Perhaps the most troubling dimension of the whole discussion, though, is the determination on the part of some (not all) gay activists to have the question decided without discussion. Not legal discussion, of course that will take place. But one argument that I, at any rate, have frequently heard upon the lips of fellow homosexuals is that lesbians and gay men deserve the right to get married, period. End of talk. To even raise the question, with such people, constitutes bigotry.
That, no person of integrity and respect for others ought to countenance. Those who are deeply convinced that their position is right should not need to bully people: only to state the facts and exhibit their implications, clearly, logically, and calmly. A phrase from the Second Vatican Council's decree on religious liberty, Dignitatis Humanae, is very much to the purpose: "The truth cannot impose itself except by virtue of its own truth, as it makes its entrance into the mind at once quietly and with power." I refuse to agree that any alteration of one of the fundamental building blocks of any human society -- perhaps the single most fundamental building block -- should or can be accomplished, or even halted, without an honest investigation of the realities behind the current state of affairs, and the implications of the change being considered.

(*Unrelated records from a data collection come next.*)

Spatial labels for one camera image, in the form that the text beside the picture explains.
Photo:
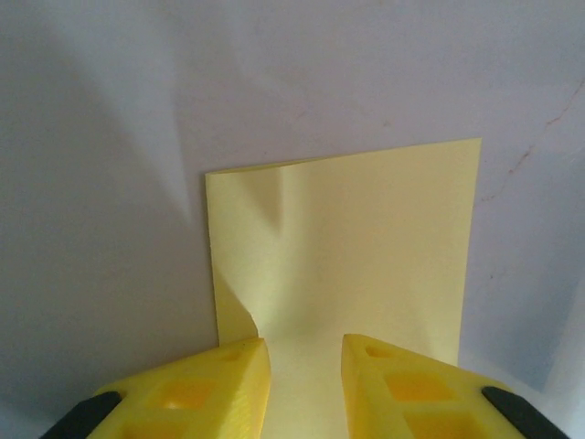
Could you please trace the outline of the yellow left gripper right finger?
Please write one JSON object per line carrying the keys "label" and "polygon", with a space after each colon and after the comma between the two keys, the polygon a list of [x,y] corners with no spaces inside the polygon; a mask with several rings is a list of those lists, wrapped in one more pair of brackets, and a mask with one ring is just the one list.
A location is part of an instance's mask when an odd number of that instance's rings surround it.
{"label": "yellow left gripper right finger", "polygon": [[381,340],[346,334],[341,377],[352,438],[562,438],[504,383]]}

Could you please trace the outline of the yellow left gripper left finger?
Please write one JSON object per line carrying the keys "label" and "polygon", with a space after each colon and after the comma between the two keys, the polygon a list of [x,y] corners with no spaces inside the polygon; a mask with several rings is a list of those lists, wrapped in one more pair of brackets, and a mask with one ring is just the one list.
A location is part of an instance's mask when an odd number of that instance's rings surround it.
{"label": "yellow left gripper left finger", "polygon": [[46,438],[258,438],[271,385],[266,343],[228,343],[103,386]]}

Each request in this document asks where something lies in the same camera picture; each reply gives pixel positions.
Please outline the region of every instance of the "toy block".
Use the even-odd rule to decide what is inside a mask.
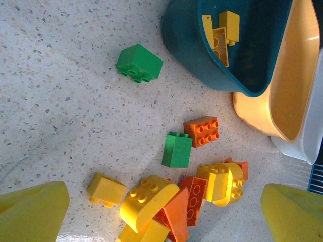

That such implications are too little considered is, I think, adequately illustrated by the fact that Catholic Charities in the District was forced to shut down its adoption and foster care services after the passage of the new laws on marriage -- not because it objected to the laws, but because those laws would have compelled such organizations to provide services to lesbian and gay couples as well, even if such services violated their religious beliefs. One of my great disappointments with the gay movement generally is that, in its understandable (and, with qualifications, laudable) desire to establish equality and liberty for homosexuals, it does not seem prepared to look closely nor to keep a strict conscience when it comes to recognizing other people's liberty and equality. That is not right.